- Источник:
iStock
Примерно один из 1000-3000 младенцев рождается с лишними пальцами на руке или ноге. Эта врожденная аномалия называется полидактилия (от греч. poly — много, dactylos — палец).
Казалось бы, ничего серьезного в этом пороке нет. Разве сложно врачам просто отрезать лишний палец? Однако то, что с виду кажется как раздвоение пальца, на самом деле представляет собой его расщепление, когда фаланга разделяется надвое.
Вот один из случаев, с которым столкнулись врачи Морозовской детской больницы в Москве. Полуторагодовалая девочка поступила в отделение травматологии и ортопедии с двумя большими пальцами на правой руке. Чтобы избавить ребенка от аномалии, потребовались две операции.
- Источник:
Морозовская детская больница
«На первом этапе была выполнена реконструкция кисти. Сначала хирурги удалили добавочный палец кисти. Далее провели корригирующую остеотомию первой пястной кости (искусственный перелом, который устраняет деформацию кости. — Прим. ред.). Палец кисти зафиксировали в скорректированном положении металлофиксатором», — в Морозовской больнице.
Спустя месяц девочка поступила на второй этап, во время которого врачи удалили фиксирующую конструкцию.
«Юная пациентка перенесла процедуру хорошо. На следующий день ее уже выписали, — рассказали в больнице. — Благодаря лечению восстановилась функция кисти. В дальнейшем это позволит ребенку правильно развивать моторные навыки».
По словам врачей, полидактилию желательно корректировать в раннем детском возрасте.
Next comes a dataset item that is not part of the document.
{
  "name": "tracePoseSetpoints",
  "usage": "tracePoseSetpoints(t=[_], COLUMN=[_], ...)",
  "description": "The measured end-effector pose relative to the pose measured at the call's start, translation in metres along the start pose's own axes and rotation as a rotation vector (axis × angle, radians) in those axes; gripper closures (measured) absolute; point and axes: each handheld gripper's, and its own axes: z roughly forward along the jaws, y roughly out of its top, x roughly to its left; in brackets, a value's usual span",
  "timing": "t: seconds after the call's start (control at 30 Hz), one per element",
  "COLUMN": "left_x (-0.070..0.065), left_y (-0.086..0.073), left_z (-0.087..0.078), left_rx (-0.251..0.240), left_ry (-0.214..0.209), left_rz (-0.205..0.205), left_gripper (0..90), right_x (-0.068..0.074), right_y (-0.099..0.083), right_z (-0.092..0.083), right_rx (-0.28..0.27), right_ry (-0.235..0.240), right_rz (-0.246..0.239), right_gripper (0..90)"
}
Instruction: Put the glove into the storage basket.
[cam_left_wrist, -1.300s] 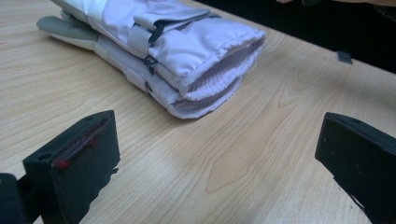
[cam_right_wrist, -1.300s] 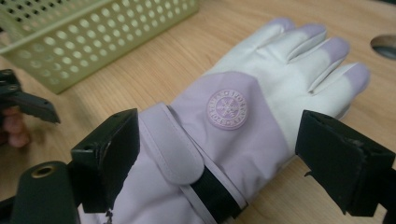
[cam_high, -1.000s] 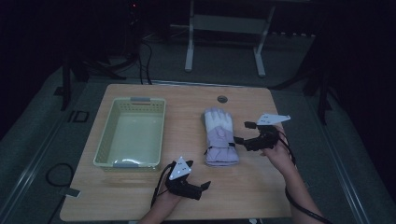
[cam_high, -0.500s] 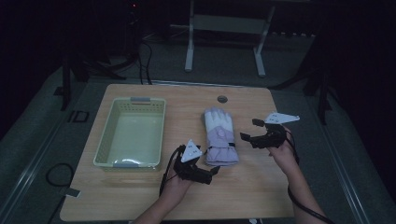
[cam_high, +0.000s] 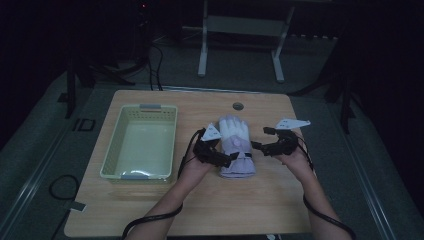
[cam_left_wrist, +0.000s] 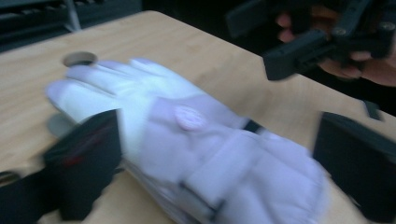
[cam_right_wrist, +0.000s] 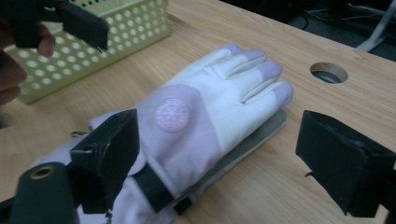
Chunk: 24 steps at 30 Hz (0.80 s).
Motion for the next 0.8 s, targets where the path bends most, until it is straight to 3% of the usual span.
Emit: tracePoseSetpoints(t=[0.03, 0.07, 0.13, 0.2, 0.23, 0.27, 0.4, 0.5, 0.63, 0.7, 0.8], left_x=[0.000, 0.009, 0.017, 0.024, 0.027, 0.027, 0.025, 0.026, 0.028, 0.032, 0.036], left_y=[0.000, 0.001, 0.001, 0.000, -0.002, -0.003, -0.009, -0.014, -0.020, -0.026, -0.028], left_z=[0.000, 0.007, 0.013, 0.020, 0.026, 0.028, 0.046, 0.050, 0.055, 0.060, 0.062], left_rx=[0.000, 0.014, 0.035, 0.052, 0.075, 0.082, 0.206, 0.241, 0.276, 0.297, 0.307], left_ry=[0.000, 0.035, 0.056, 0.059, 0.080, 0.094, 0.150, 0.134, 0.137, 0.113, 0.093], left_rz=[0.000, -0.038, -0.068, -0.110, -0.130, -0.125, -0.116, -0.164, -0.194, -0.241, -0.260], left_gripper=[11.4, 11.4, 14.8, 14.9, 15.0, 15.6, 22.5, 23.9, 24.0, 24.1, 24.6], right_x=[0.000, -0.002, -0.007, -0.008, -0.008, -0.007, -0.003, 0.001, 0.002, -0.001, -0.004], right_y=[0.000, 0.000, -0.002, -0.004, -0.005, -0.007, -0.014, -0.020, -0.027, -0.033, -0.037], right_z=[0.000, 0.003, 0.011, 0.018, 0.021, 0.026, 0.040, 0.048, 0.056, 0.063, 0.066], right_rx=[0.000, 0.005, 0.011, 0.019, 0.026, 0.033, 0.072, 0.121, 0.164, 0.203, 0.212], right_ry=[0.000, -0.015, -0.015, -0.022, -0.015, -0.023, -0.020, -0.028, -0.033, -0.019, 0.009], right_rz=[0.000, -0.005, 0.006, 0.004, 0.009, 0.011, 0.010, -0.004, -0.006, 0.048, 0.094], right_gripper=[14.9, 17.2, 22.6, 22.6, 22.6, 22.7, 22.6, 22.7, 22.5, 22.3, 24.0])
Идеальный период, когда ребенку около года.
«После операции на месте удаленного пальца остается небольшой рубец, который с возрастом становится незаметным», — говорят в больнице.
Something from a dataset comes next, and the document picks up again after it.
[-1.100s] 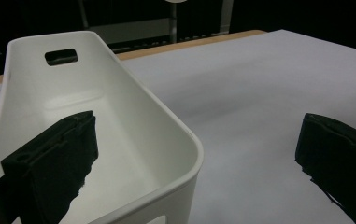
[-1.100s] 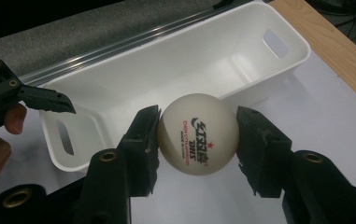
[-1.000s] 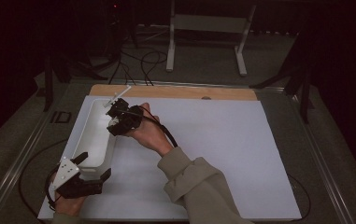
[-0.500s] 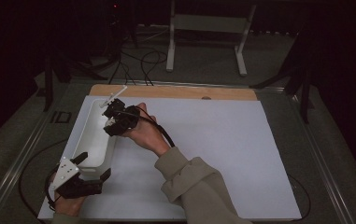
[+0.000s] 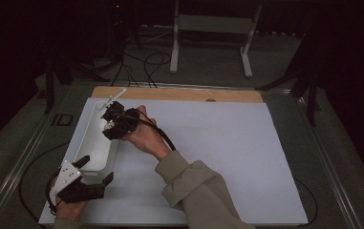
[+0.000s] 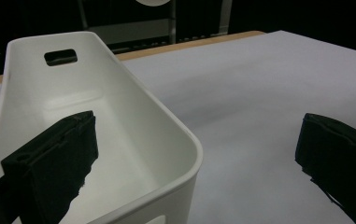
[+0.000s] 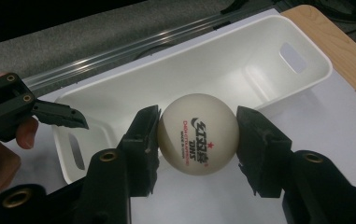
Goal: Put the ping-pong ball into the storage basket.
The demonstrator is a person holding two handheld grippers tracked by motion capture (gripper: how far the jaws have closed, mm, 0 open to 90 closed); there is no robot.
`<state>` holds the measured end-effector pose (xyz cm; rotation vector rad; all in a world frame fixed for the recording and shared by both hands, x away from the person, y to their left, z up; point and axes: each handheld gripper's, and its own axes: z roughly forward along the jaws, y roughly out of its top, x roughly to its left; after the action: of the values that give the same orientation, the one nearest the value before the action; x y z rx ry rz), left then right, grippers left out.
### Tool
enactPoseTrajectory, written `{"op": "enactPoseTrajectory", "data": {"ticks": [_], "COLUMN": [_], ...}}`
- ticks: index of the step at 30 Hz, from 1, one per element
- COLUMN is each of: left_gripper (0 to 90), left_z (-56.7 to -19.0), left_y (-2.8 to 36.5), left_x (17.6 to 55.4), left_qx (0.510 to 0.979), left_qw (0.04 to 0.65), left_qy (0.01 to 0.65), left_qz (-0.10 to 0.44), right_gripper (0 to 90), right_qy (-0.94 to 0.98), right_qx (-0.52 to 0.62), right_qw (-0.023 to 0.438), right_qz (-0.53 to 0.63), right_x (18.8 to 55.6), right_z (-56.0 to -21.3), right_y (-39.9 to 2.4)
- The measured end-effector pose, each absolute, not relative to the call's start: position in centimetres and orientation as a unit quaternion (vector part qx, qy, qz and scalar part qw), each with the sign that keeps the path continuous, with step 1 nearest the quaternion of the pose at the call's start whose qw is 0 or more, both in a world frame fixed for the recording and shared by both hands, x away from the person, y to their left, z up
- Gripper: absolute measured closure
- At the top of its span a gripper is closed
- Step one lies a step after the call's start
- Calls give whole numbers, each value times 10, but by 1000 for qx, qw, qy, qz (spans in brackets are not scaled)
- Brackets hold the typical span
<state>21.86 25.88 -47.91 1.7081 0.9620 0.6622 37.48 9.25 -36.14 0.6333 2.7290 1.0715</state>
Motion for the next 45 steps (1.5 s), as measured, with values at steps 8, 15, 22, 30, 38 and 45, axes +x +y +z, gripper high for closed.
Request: {"op": "enactPoseTrajectory", "data": {"ticks": [8, 15, 22, 30, 38, 45], "left_gripper": [0, 0, 0, 0, 0, 0], "left_z": [-479, -479, -479, -479, -479, -479], "left_y": [259, 259, 259, 260, 260, 259], "left_x": [218, 218, 218, 218, 218, 218], "left_qx": [709, 709, 709, 708, 708, 710], "left_qw": [512, 512, 511, 512, 513, 509], "left_qy": [400, 400, 401, 401, 401, 399], "left_qz": [274, 274, 274, 274, 274, 277], "right_gripper": [510, 510, 510, 510, 509, 509], "right_qy": [908, 909, 909, 911, 912, 914], "right_qx": [207, 204, 200, 197, 193, 190], "right_qw": [69, 67, 63, 56, 54, 48], "right_qz": [358, 358, 359, 358, 358, 356], "right_x": [374, 373, 372, 371, 370, 369], "right_z": [-362, -365, -366, -370, -373, -376], "right_y": [98, 103, 109, 116, 121, 127]}}
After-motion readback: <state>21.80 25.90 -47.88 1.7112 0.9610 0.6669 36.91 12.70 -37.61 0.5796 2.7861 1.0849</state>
«Полидактилия может быть изолированным признаком (несиндромная полидактилия) или встречаться в сочетании с другими синдромами (синдромная полидактилия). У некоторых пациентов это семейный анамнез», — говорится в медицинском обзоре, опубликованном в журнале .
Полидактилия может быть связана с такими заболеваниями, как:
анемия Даймонда — Блекфена;
анемия Фанкони;
синдром Эллиса — ван Кревельда;
синдром VACTERL (группа врожденных пороков, которая включает дефекты позвоночника, анальную атрезию, дефекты сердца, трахеопищеводный свищ, почечные аномалии и аномалии конечностей);
трисомия 13;
трисомия 21.
Есть две теории, почему развивается полидактилия. Одна из них — нарушение запрограммированной гибели клеток во время развития конечностей плода. Другая — генетические мутации некоторых генных локусов».
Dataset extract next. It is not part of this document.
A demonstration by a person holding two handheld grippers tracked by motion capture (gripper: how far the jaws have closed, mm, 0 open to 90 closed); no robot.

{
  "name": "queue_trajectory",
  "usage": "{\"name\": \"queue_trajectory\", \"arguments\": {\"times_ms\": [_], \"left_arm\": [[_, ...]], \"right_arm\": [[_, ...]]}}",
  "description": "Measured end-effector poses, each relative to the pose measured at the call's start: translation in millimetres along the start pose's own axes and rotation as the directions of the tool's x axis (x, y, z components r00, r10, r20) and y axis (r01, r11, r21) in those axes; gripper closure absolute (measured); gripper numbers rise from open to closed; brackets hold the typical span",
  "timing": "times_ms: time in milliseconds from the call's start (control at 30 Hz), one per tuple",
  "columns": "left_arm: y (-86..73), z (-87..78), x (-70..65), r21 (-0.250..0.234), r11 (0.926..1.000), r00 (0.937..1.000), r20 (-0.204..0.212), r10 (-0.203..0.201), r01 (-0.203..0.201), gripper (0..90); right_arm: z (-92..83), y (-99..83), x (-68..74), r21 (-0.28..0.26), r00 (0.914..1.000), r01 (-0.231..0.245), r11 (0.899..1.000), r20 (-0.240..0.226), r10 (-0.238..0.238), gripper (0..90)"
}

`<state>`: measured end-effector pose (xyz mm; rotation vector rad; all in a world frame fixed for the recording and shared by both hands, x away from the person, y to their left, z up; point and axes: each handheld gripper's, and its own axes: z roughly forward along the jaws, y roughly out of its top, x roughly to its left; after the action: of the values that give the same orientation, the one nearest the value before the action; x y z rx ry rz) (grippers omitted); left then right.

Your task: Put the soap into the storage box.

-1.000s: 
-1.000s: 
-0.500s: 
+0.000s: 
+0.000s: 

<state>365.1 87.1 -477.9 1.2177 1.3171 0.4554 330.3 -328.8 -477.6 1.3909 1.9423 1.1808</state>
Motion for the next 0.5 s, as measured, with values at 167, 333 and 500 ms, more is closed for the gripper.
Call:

Зачатки пальцев плода, а значит, и возможный порок можно увидеть уже на 9-й неделе внутриутробной жизни с помощью трансвагинальной сонографии.
«После обнаружения полидактилии врач должен быть готов к дальнейшей оценке аномалий. Необходимо провести тщательное ультразвуковое исследование для визуализации сердца, почек, нервной системы и конечностей для выявления таких синдромов, как трисомия 13, синдром Меккеля — Грубера, анемия Даймонда — Блекфена, анемия Фанкони и т. д., — пишут авторы обзора. Для диагностики изолированной полидактилии следует провести контрольное УЗИ с биометрическим профилем между 17-й и 34-й неделями».